IndustryWeek attempts to predict what U.S. manufacturing trends may surface in 2015. For the United States, predictions for 2015 lean toward greater reliance on American goods, more hiring and more technology to make manufacturing processes more efficient.
The MAPI Foundation predicts the American economy will grow 2.8 percent in 2015, fueled by a 3.5 percent increase in manufacturing production. With lower gas prices, transport costs remain lower and prices go down. Extra profits for companies mean reinvestment in better products, more efficient technology and more hiring.
Employment may grow by as much as 2.1 percent at U.S. manufacturing firms in the coming year. If that prediction holds up, the hiring spree marks the largest increase in employees since 2011. More hiring means more consumer spending, and more consumer spending means more profits for manufacturers when consumers buy higher-ticket items.
With higher technology, some leaks in the system may happen. IndustryWeek believes more cyberattacks and data breaches will occur in 2015, so companies must be ready for hacks. U.S. manufacturing firms may not have to worry about this issue directly, but retail companies could suffer setbacks. More money will have to be spent to beef up security, which decreases revenue for retailers, but provides a stimulus for cyber-security outfits.
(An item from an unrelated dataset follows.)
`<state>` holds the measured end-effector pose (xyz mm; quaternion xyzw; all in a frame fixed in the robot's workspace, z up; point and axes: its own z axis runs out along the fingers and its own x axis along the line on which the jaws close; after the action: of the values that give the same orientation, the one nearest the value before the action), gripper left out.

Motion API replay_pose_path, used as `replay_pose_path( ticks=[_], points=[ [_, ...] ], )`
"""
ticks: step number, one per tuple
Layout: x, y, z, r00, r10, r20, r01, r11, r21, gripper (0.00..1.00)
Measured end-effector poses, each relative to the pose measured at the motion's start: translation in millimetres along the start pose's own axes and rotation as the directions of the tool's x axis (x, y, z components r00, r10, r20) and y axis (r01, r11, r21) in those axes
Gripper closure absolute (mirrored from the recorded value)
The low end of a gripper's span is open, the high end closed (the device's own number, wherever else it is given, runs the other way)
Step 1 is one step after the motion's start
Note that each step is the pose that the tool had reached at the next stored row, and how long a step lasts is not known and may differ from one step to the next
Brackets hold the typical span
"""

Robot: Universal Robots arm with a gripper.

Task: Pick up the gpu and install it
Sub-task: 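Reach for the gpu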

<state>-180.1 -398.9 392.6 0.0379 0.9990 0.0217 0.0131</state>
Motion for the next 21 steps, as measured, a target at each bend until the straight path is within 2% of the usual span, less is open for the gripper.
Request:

Business leaders must be proactive with Congress to ensure U.S. manufacturing does not take steps backwards. Now is the time to keep the gravy train moving forward before gas prices rise or another global crisis stunts growth.
Reshoring may be a buzz word in 2015. Technological advancements, such as additive manufacturing through 3-D printing, have reduced costs for U.S. manufacturers. One of the great predictions for 2015 marks more manufacturing jobs due to companies returning from overseas facilities. New predictive technologies help secure capital investments, improve machinery and keep expenses lower by reducing labor costs. Supply chains also become more efficient as customization improves thanks, in part, to new automation technology that lowers costs. Employees must keep up by educating themselves on new software and new production techniques.
Low gasoline prices, coupled with more consumer spending, leads to a boost in auto sales. With home prices rebounding, an uptick in auto sales represents a stimulus package for Detroit automakers. Suppliers for car makers then need to hire more people to keep up with demand.
U.S. manufacturing can reach a new Golden Age if companies are able to keep up demand and maintain lower costs while hiring relevant people to boost new technology. If lawmakers and consumers can remain on board, it will be a great year for the American economy in 2015.